• _ABOUT THIS TASK_:
Return each entry precisely as it appears below.

□ □ □

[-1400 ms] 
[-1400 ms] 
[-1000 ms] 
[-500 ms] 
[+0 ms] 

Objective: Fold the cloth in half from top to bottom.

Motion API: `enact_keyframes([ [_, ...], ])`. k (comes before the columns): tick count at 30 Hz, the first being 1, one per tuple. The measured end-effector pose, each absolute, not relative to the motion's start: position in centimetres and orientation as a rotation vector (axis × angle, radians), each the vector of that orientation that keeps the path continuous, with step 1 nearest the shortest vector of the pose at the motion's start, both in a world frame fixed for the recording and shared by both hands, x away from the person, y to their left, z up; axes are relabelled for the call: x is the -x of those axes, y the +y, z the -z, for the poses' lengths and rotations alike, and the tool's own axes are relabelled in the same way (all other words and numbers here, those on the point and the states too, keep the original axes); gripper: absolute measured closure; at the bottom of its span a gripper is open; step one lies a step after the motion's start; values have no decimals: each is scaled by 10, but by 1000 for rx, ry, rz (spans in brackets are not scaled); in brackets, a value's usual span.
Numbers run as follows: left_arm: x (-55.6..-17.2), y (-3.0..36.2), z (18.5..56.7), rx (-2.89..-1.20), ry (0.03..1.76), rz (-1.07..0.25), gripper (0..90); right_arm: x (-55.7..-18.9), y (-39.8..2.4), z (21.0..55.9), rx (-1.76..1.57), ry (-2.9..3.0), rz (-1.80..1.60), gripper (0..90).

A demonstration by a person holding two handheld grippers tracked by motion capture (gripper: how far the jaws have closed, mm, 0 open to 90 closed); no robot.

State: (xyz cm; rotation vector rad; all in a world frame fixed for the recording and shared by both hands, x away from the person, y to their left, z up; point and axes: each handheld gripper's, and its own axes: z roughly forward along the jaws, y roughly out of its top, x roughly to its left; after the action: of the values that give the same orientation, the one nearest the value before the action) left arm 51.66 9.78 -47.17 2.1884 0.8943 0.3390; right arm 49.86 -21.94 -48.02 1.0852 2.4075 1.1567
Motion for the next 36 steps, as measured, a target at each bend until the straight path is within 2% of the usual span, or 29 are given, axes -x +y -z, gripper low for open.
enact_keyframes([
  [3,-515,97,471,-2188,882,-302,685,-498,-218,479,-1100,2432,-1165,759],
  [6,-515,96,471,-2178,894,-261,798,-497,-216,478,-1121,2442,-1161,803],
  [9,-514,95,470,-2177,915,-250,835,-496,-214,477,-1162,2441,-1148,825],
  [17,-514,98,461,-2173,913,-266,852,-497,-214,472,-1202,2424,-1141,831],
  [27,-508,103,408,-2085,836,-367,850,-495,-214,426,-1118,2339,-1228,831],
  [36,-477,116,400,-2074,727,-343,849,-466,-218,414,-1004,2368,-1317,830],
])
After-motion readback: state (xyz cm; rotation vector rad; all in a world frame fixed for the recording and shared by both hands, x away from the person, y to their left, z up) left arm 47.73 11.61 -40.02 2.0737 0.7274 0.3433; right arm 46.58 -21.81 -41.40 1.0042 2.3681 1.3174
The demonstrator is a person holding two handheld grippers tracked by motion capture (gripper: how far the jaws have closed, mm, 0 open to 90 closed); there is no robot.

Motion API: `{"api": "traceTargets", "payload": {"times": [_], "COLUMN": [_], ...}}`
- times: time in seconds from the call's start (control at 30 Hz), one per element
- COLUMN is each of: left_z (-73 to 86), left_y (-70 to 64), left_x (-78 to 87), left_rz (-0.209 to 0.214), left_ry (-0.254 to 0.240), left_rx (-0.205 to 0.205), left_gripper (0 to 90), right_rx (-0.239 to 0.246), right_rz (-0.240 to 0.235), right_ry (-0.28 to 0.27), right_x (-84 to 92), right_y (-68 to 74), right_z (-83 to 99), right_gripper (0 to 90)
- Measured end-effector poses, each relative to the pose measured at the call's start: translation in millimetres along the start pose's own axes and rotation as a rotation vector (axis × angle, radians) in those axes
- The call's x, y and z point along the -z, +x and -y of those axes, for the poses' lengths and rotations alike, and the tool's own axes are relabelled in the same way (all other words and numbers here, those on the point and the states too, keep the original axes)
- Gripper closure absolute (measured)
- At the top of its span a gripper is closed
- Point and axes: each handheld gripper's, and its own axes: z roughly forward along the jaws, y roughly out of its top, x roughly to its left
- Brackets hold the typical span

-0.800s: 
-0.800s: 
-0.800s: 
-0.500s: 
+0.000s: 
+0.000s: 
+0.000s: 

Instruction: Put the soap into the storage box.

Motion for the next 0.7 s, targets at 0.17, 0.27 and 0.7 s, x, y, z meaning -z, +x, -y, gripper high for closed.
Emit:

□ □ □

• _COMPLETED EXERCISE_:
[-1400 ms] 
[-1400 ms] 
[-1000 ms] 
[-500 ms] 
[+0 ms] 

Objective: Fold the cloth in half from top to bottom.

Motion API: `enact_keyframes([ [_, ...], ])`. k (comes before the columns): tick count at 30 Hz, the first being 1, one per tuple. The measured end-effector pose, each absolute, not relative to the motion's start: position in centimetres and orientation as a rotation vector (axis × angle, radians), each the vector of that orientation that keeps the path continuous, with step 1 nearest the shortest vector of the pose at the motion's start, both in a world frame fixed for the recording and shared by both hands, x away from the person, y to their left, z up; axes are relabelled for the call: x is the -x of those axes, y the +y, z the -z, for the poses' lengths and rotations alike, and the tool's own axes are relabelled in the same way (all other words and numbers here, those on the point and the states too, keep the original axes); gripper: absolute measured closure; at the bottom of its span a gripper is open; step one lies a step after the motion's start; values have no decimals: each is scaled by 10, but by 1000 for rx, ry, rz (spans in brackets are not scaled); in brackets, a value's usual span.
Numbers run as follows: left_arm: x (-55.6..-17.2), y (-3.0..36.2), z (18.5..56.7), rx (-2.89..-1.20), ry (0.03..1.76), rz (-1.07..0.25), gripper (0..90); right_arm: x (-55.7..-18.9), y (-39.8..2.4), z (21.0..55.9), rx (-1.76..1.57), ry (-2.9..3.0), rz (-1.80..1.60), gripper (0..90).

A demonstration by a person holding two handheld grippers tracked by motion capture (gripper: how far the jaws have closed, mm, 0 open to 90 closed); no robot.

State: (xyz cm; rotation vector rad; all in a world frame fixed for the recording and shared by both hands, x away from the person, y to their left, z up; point and axes: each handheld gripper's, and its own axes: z roughly forward along the jaws, y roughly out of its top, x roughly to its left; after the action: of the values that give the same orientation, the one nearest the value before the action) left arm 51.66 9.78 -47.17 2.1884 0.8943 0.3390; right arm 49.86 -21.94 -48.02 1.0852 2.4075 1.1567
Motion for the next 36 steps, as measured, a target at each bend until the straight path is within 2% of the usual span, or 29 are given, axes -x +y -z, gripper low for open.
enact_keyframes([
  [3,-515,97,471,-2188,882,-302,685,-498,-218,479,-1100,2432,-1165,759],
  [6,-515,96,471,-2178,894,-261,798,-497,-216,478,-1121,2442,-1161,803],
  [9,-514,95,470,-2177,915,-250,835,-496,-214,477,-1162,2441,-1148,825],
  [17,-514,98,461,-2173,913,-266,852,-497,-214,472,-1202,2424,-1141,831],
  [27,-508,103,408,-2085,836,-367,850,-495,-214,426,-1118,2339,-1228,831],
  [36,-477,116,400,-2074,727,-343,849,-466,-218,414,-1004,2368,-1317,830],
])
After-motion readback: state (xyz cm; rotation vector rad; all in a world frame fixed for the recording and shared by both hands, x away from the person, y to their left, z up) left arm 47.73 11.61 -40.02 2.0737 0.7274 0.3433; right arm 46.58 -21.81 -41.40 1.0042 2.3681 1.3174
The demonstrator is a person holding two handheld grippers tracked by motion capture (gripper: how far the jaws have closed, mm, 0 open to 90 closed); there is no robot.

Motion API: `{"api": "traceTargets", "payload": {"times": [_], "COLUMN": [_], ...}}`
- times: time in seconds from the call's start (control at 30 Hz), one per element
- COLUMN is each of: left_z (-73 to 86), left_y (-70 to 64), left_x (-78 to 87), left_rz (-0.209 to 0.214), left_ry (-0.254 to 0.240), left_rx (-0.205 to 0.205), left_gripper (0 to 90), right_rx (-0.239 to 0.246), right_rz (-0.240 to 0.235), right_ry (-0.28 to 0.27), right_x (-84 to 92), right_y (-68 to 74), right_z (-83 to 99), right_gripper (0 to 90)
- Measured end-effector poses, each relative to the pose measured at the call's start: translation in millimetres along the start pose's own axes and rotation as a rotation vector (axis × angle, radians) in those axes
- The call's x, y and z point along the -z, +x and -y of those axes, for the poses' lengths and rotations alike, and the tool's own axes are relabelled in the same way (all other words and numbers here, those on the point and the states too, keep the original axes)
- Gripper closure absolute (measured)
- At the top of its span a gripper is closed
- Point and axes: each handheld gripper's, and its own axes: z roughly forward along the jaws, y roughly out of its top, x roughly to its left
- Brackets hold the typical span

-0.800s: 
-0.800s: 
-0.800s: 
-0.500s: 
+0.000s: 
+0.000s: 
+0.000s: 

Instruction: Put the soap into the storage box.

Motion for the next 0.7 s, targets at 0.17, 0.27 and 0.7 s, x, y, z meaning -z, +x, -y, gripper high for closed.
Emit:

What is written here forms the complete answer.